I – O artigo 4.º, n.º 1 do Decreto-Lei 92/2018, de 13 de novembro, que prevê a isenção de IRS aplicável aos tripulantes, deve ser interpretado no sentido de exigir que os navios ou embarcações se encontrem registados por pessoas coletivas que exerçam a opção pelo regime de tonnage tax português ou por um outro regime análogo em vigor num Estado-Membro da União Europeia ou do Espaço Económico Europeu;

DECISÃO ARBITRAL

  1. Relatório

A..., pessoa singular, residente na Rua ..., n.º ..., na freguesia de ..., concelho de Vila Nova de Famalicão, com o número de identificação fiscal ..., (“Requerente”), veio, abrigo do disposto nos artigos 2.º, n.º 1, alínea a), e 10.º, n.os 1 e 2, todos do Regime Jurídico da Arbitragem em Matéria Tributária (“RJAT”), requerer a constituição de tribunal arbitral singular com vista à declaração de ilegalidade dos atos tributários de liquidação de Imposto sobre o Rendimento das Pessoas Singulares (“IRS”) e de juros compensatórios n.º 2021..., respeitante ao ano de 2020, da qual resultou um valor a pagar de € 3.916,84  (três mil, novecentos e dezasseis euros e oitenta e quatro cêntimos), e n.º 2022..., respeitante ao ano de 2021, da qual resultou um valor a pagar de € 7.231,34  (sete mil, duzentos e trinta e um euros e trinta e quatro cêntimos).

É demandada a Autoridade Tributária e Aduaneira (“AT” ou “Requerida”).

  1. Constituição do Tribunal Arbitral

O pedido de constituição do tribunal arbitral coletivo foi aceite pelo Senhor Presidente do Centro de Arbitragem Administrativa (“CAAD”).

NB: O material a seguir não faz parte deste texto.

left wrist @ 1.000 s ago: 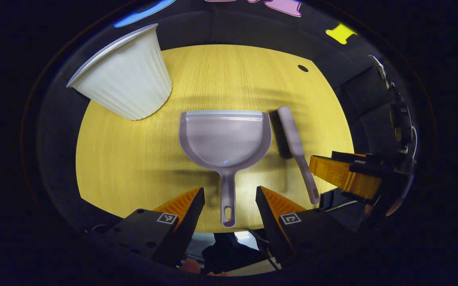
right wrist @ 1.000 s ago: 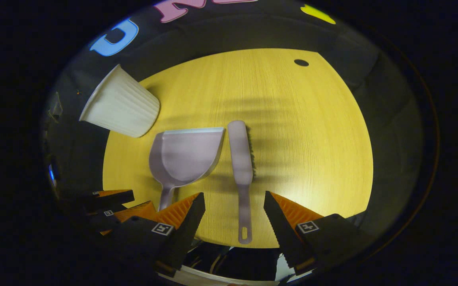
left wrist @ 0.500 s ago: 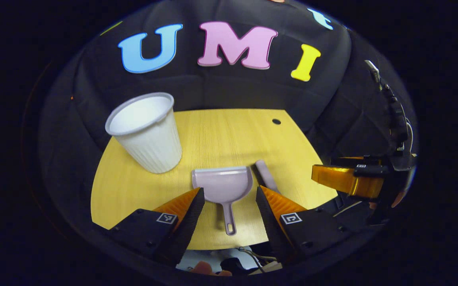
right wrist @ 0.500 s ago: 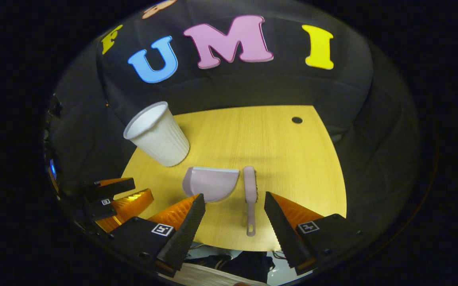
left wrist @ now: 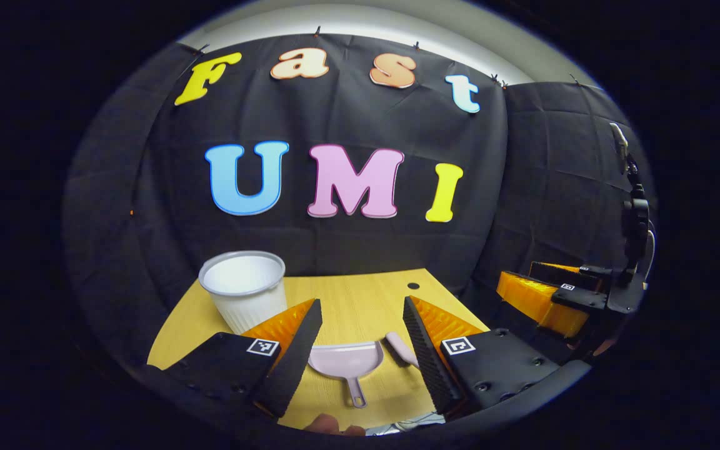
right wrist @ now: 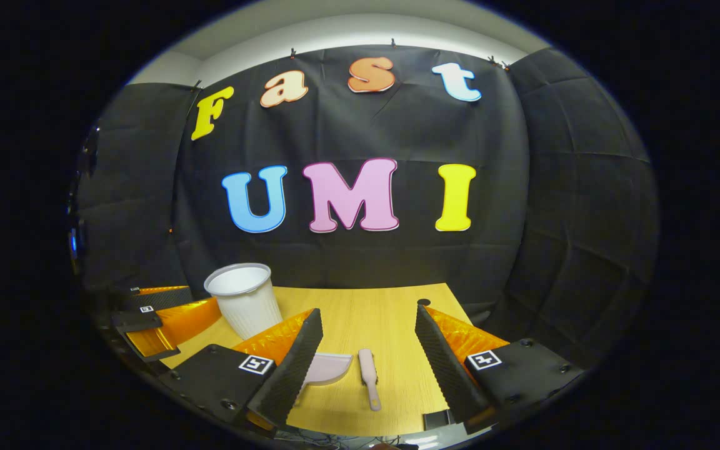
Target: Pick up the small broom and dustpan from the desktop, sweep the trash into the dustpan with the broom, and then empty the trash into the garbage bin.
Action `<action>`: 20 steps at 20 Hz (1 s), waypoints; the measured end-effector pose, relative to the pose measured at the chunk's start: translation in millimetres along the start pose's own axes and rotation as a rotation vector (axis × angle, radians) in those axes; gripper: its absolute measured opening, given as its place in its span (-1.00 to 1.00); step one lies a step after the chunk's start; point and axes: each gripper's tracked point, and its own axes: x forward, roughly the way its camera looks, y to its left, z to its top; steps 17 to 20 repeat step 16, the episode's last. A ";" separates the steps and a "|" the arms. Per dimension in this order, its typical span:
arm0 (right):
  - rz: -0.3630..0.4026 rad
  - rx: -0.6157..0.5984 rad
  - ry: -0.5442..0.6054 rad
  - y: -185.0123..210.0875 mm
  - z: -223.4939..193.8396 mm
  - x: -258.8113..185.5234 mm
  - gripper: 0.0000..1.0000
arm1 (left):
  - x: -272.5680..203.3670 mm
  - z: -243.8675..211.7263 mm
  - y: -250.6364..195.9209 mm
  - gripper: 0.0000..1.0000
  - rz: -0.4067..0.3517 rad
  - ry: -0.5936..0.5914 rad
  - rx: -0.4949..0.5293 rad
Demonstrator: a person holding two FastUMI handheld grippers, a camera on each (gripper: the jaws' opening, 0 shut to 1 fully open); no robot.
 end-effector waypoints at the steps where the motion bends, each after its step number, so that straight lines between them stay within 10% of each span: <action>1: -0.007 -0.014 -0.029 -4.5 -1.7 1.4 0.92 | -5.4 8.0 -4.7 0.53 0.012 -0.051 0.006; 11: 0.119 -0.079 -0.211 -38.1 60.6 -5.3 0.92 | -29.5 39.7 -6.0 0.51 0.291 -0.144 0.084; 20: 0.114 -0.068 -0.200 -52.2 61.3 -1.3 0.92 | -14.3 46.4 -28.8 0.51 0.242 -0.117 0.022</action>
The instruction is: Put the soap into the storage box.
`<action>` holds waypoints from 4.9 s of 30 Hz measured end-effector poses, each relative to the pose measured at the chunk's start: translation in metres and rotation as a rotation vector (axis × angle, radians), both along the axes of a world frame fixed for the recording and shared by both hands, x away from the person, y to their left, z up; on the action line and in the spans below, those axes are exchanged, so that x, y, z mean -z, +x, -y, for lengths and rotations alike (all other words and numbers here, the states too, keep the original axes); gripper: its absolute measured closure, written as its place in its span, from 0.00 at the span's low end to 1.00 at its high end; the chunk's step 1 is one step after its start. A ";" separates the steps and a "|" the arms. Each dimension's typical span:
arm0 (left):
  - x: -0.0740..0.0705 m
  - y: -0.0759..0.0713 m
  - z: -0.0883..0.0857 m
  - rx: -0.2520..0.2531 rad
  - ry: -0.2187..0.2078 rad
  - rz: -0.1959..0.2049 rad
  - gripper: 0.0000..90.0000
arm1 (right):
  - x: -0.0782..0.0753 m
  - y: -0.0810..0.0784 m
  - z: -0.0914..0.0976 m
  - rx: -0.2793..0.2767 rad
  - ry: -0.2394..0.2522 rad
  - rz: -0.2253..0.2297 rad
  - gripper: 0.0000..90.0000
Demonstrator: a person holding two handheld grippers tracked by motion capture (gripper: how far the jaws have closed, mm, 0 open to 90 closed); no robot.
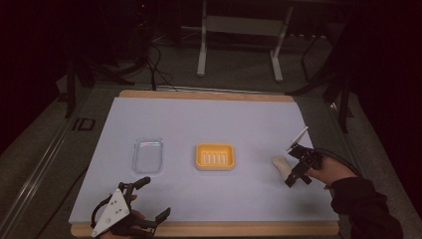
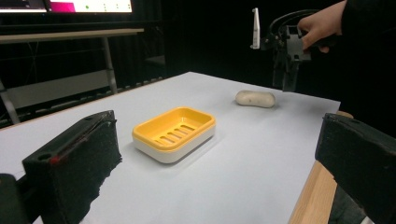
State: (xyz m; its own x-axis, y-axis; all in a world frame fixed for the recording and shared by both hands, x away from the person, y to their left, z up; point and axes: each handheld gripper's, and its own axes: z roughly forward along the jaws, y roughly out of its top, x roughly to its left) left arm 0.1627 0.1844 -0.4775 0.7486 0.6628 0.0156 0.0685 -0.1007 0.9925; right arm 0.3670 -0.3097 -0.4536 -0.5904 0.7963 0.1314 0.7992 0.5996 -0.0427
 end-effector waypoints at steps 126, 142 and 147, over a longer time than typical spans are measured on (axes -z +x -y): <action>0.001 0.000 0.002 0.018 0.014 -0.015 0.00 | -0.005 0.007 -0.034 -0.640 0.216 0.224 0.55; 0.002 0.001 0.002 0.019 0.016 -0.017 0.00 | -0.028 0.013 -0.049 -0.740 0.199 0.230 0.55; 0.002 0.000 0.002 0.019 0.017 -0.017 0.00 | -0.037 0.015 -0.057 -0.771 0.190 0.231 0.55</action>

Pelo Presidente do Conselho Deontológico do CAAD foi comunicada a constituição do presente tribunal arbitral singular em 06-12-2023, nos termos da alínea c) do número 1, do artigo 11.º do RJAT.

  1. História Processual

O Requerente pretende, em síntese, que seja declarado ilegal o ato tributário de liquidação de IRS e de juros compensatórios n.º 2021..., respeitante ao ano de 2020, da qual resultou um valor a pagar de € 3.916,84, bem como o ato tributário de liquidação de IRS e de juros compensatórios n.º 2022..., respeitante ao ano de 2021, da qual resultou um valor a pagar de € 5.236,26. O Requerente pede, ainda, a condenação da Requerida a restituir os montantes indevidamente penhorados / cobrados, acrescidos de juros indemnizatórios, contados, à taxa legal, sobre esses montantes, desde a data do pagamento indevido até ao momento do efetivo e integral reembolso desses montantes, tudo com as legais consequências.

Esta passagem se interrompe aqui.